I’ve had moments of being afraid. We all have. Fear is sometimes a part of life, ranging from heart stopping moments when our kids are running on the sidewalk towards a street and we scream out to them to STOP! Or less dramatic reactions, but no less scary, like when you slip on a stair but manage to catch yourself, heart pumping, visions of your body piled at the bottom, broken.
Maybe that one’s just me.
In movies, the hero is never afraid. They leap onto moving trains, crash through windows and catch the bad guy while shouting out funny one-liners and flexing their muscles.
In real life people are flawed. We don’t always feel, do or say the right thing at the right moment like a beautifully crafted script.
Why I agreed to do the CN Tower Edge Walk is beyond me. I’m deathly afraid of heights. The last time I took the kids to the CN Tower, I had a panic attack and had to be helped by a kind, elderly woman. My answer asking if I wanted to participate in the Edge Walk was a spontaneous Yes! not thinking of the ramifications of my hastily written email agreeing to traipse above the city.
I wish I could be all eloquent and write about how I spread my wings and flew. The truth is, I just about crapped my pants.
That’s not a euphemism.
By the time we got to the tower, I was in full blown “holy crap” mode. My legs were shaky and I needed a bathroom. Stat.
My kids were complaining because we couldn’t find an open entrance to the CN Tower. Where’s the entrance? Why are all the doors locked? Why did we get here so early? Quite frankly, I wanted to yell at them to SHUT UP!!! I’M ABOUT TO DIE. DON’T YOU EVEN CARE?
But I didn’t because I’m a good mother like that. Also my mouth was quite dry and I was having difficulty forming words.
I met up with the people I’d be doing the Edge Walk with and proceeded to deal with my impending death the only way I knew how. With humour. Nothing elicits nervous laughter like jokes about plunging off a tower. Also? Helpful hint here…reminding people about the guy in the TD Centre who died trying to show how safe the windows were is never a good idea in any social scenario.
What the hell am I doing getting harnessed in to walk around the edge of a tower that’s 1,168 feet above the city?
We stepped into our special suits, cause nothing says I’m bringing sexy back like red jumpsuits, and strapped on our harnesses. Then we got checked, checked again and re-checked. I haven’t been that manhandled since….well….last Saturday night. Only there was no lube. Or condoms.

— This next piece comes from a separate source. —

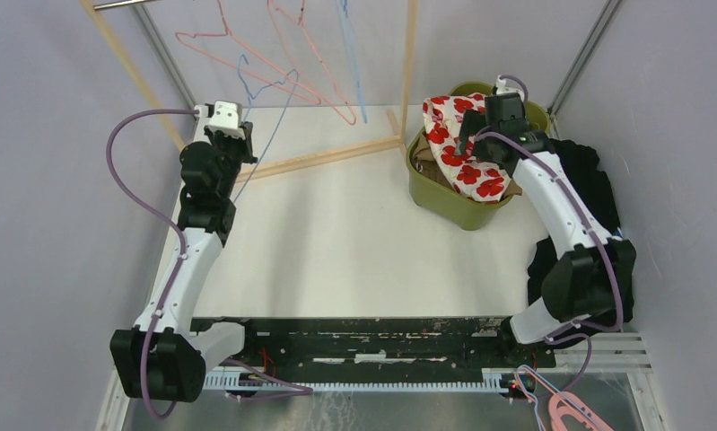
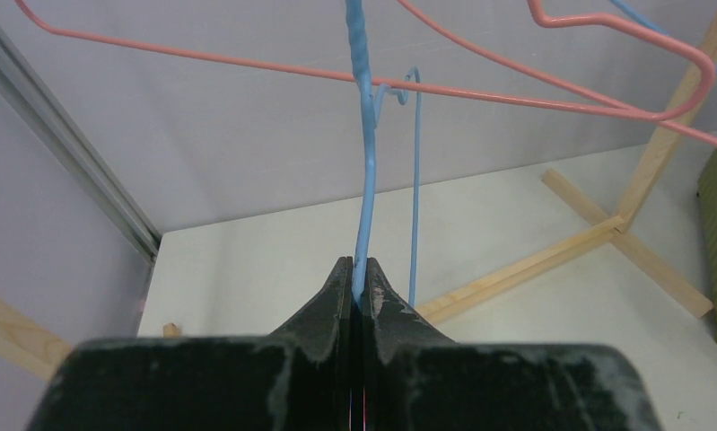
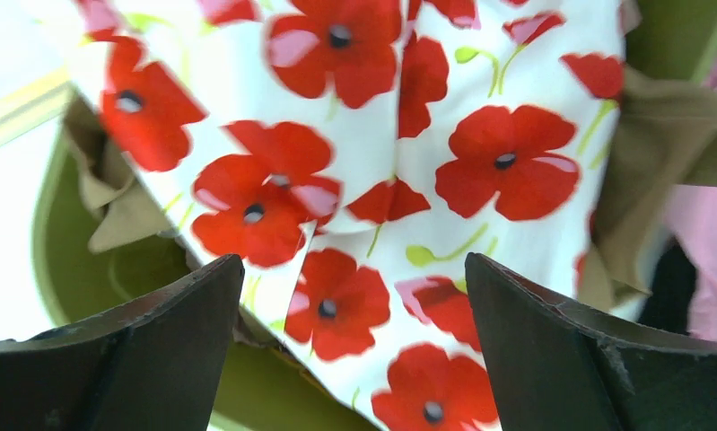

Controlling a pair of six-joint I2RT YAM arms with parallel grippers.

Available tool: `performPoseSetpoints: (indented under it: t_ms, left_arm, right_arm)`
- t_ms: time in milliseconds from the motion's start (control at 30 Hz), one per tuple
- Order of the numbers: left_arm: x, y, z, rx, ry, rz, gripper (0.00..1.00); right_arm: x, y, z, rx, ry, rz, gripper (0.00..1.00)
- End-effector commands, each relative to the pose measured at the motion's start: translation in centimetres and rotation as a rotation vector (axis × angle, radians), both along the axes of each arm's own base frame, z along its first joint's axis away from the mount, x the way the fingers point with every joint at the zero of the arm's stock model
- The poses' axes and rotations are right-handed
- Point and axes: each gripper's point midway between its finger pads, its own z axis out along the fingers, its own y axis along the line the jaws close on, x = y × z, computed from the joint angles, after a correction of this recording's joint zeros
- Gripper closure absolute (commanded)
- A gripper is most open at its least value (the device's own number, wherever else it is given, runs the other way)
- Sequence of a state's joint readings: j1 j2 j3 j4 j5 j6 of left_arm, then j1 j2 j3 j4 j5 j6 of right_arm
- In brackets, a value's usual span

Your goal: Remove the skirt from the hanger

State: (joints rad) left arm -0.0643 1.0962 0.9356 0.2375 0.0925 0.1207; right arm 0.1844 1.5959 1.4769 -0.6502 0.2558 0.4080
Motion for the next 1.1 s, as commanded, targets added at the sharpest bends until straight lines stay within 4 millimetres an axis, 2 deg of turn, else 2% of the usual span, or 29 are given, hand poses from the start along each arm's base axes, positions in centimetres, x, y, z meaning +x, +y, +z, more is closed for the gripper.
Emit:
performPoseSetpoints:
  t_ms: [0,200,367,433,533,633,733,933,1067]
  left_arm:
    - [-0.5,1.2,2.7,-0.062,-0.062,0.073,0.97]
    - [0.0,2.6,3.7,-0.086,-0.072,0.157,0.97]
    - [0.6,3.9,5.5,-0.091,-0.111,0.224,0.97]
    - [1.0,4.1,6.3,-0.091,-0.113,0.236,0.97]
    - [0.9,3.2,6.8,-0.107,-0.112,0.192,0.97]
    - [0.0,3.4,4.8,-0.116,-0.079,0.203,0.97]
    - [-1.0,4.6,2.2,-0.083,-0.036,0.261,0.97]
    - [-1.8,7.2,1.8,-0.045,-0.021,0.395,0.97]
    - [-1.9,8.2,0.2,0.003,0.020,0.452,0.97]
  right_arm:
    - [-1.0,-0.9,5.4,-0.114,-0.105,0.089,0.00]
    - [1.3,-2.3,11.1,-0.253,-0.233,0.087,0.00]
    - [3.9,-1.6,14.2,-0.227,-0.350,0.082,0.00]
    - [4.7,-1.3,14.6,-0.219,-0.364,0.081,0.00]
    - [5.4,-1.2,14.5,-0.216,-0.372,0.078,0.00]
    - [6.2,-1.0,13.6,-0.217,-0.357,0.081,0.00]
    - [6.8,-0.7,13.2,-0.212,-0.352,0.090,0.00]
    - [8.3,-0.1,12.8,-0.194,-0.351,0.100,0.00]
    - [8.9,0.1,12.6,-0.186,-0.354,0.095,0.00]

For the edge walk. Not the Saturday night.
Here’s the honest truth. I did it. I walked the edge. Did it cure me from my fear? Hell no. If anything it made me more aware of my mortality. Also? Even though there were more safety checks than I could count, I wasn’t able to *really* believe the harness system would hold up my hulking body. I clearly have trust issues.
But I spread my wings a tiny bit. And for one small second, I didn’t fly. But I sure as hell kicked my phobia in the ass and made it think a bit.
And that’s all I ask of you too.
Unless it involves clowns. Then all bets are off.








Reading this now, I get every one of those feelings. Still glad I did it though.